- Work item:
Write out the lines from the top of the material through the line with "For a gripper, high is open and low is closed", exactly and with nothing added.

- Data:
********************
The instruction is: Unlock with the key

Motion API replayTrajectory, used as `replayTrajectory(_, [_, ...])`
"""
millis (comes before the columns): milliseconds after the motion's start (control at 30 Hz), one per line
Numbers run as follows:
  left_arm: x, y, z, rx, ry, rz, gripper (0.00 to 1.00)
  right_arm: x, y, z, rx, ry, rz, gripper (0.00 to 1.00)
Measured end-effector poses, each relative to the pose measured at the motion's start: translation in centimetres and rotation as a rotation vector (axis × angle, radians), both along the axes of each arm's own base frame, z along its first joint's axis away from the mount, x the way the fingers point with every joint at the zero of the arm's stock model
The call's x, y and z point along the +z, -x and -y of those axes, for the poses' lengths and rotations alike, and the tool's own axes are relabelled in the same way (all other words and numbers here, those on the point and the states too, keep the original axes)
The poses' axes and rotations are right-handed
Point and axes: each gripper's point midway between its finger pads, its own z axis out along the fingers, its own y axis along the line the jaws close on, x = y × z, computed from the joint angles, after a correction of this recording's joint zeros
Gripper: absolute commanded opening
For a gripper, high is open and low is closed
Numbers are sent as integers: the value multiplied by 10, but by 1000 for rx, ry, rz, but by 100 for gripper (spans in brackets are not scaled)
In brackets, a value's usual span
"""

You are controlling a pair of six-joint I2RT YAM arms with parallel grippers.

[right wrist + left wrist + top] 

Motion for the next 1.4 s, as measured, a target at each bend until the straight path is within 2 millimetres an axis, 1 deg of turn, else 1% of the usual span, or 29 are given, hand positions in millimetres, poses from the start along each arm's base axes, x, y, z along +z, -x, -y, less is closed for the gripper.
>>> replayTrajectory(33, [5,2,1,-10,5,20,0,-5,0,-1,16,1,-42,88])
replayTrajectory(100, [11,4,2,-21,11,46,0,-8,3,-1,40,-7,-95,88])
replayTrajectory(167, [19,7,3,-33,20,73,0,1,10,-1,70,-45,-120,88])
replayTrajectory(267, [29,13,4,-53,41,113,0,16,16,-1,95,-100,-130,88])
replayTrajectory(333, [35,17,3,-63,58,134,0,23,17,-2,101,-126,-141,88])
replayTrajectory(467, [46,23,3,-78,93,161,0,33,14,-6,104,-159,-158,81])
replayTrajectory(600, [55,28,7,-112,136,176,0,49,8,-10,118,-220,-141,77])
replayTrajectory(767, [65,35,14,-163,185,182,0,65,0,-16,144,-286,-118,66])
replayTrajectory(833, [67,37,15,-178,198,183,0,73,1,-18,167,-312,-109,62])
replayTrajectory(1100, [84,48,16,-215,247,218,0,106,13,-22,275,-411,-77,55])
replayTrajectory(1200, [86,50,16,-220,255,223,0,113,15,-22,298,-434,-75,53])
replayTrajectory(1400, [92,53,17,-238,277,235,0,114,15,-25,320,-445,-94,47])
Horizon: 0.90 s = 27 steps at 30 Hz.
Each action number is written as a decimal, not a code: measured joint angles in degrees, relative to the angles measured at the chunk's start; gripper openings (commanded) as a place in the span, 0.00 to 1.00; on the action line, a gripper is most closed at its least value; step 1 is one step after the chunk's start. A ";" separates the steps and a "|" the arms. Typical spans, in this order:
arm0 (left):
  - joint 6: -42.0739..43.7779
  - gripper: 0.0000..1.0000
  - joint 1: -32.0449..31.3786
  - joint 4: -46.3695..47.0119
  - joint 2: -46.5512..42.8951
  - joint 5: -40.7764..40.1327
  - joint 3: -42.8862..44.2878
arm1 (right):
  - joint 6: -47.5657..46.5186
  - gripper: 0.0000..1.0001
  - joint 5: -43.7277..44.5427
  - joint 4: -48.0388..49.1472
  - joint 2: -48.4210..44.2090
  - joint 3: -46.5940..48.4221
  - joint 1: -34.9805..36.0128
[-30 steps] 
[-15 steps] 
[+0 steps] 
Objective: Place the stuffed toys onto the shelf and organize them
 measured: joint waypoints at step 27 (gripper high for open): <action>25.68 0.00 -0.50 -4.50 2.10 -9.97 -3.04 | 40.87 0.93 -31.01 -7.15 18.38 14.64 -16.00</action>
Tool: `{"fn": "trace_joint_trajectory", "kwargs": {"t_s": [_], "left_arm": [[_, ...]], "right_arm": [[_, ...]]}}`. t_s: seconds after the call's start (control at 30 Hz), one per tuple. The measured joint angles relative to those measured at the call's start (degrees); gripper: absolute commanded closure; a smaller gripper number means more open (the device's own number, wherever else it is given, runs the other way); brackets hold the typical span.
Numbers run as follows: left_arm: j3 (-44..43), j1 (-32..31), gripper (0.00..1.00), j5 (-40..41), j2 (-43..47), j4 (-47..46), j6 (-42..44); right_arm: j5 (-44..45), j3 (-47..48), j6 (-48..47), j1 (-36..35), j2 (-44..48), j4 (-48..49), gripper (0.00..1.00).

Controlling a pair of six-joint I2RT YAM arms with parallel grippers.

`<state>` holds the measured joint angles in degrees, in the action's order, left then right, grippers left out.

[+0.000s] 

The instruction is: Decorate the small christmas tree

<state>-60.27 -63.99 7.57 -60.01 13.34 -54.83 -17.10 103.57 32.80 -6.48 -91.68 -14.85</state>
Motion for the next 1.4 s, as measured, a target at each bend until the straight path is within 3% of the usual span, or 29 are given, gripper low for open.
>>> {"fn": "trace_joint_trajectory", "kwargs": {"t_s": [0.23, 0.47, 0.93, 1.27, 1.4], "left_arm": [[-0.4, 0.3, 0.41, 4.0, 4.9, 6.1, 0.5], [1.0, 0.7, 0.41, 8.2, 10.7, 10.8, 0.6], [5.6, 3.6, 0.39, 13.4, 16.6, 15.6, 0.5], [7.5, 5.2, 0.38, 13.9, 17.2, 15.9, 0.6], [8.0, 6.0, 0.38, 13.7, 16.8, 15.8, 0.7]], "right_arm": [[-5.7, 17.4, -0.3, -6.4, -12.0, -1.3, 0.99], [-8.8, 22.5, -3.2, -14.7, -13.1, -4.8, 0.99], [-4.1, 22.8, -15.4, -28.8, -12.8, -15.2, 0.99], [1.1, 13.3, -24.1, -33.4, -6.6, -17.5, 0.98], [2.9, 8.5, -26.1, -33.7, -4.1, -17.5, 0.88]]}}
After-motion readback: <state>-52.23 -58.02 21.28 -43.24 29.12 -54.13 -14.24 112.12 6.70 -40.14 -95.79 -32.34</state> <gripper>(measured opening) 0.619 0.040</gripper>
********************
- Solution to this task:
The instruction is: Unlock with the key

Motion API replayTrajectory, used as `replayTrajectory(_, [_, ...])`
"""
millis (comes before the columns): milliseconds after the motion's start (control at 30 Hz), one per line
Numbers run as follows:
  left_arm: x, y, z, rx, ry, rz, gripper (0.00 to 1.00)
  right_arm: x, y, z, rx, ry, rz, gripper (0.00 to 1.00)
Measured end-effector poses, each relative to the pose measured at the motion's start: translation in centimetres and rotation as a rotation vector (axis × angle, radians), both along the axes of each arm's own base frame, z along its first joint's axis away from the mount, x the way the fingers point with every joint at the zero of the arm's stock model
The call's x, y and z point along the +z, -x and -y of those axes, for the poses' lengths and rotations alike, and the tool's own axes are relabelled in the same way (all other words and numbers here, those on the point and the states too, keep the original axes)
The poses' axes and rotations are right-handed
Point and axes: each gripper's point midway between its finger pads, its own z axis out along the fingers, its own y axis along the line the jaws close on, x = y × z, computed from the joint angles, after a correction of this recording's joint zeros
Gripper: absolute commanded opening
For a gripper, high is open and low is closed

This output requires nothing more.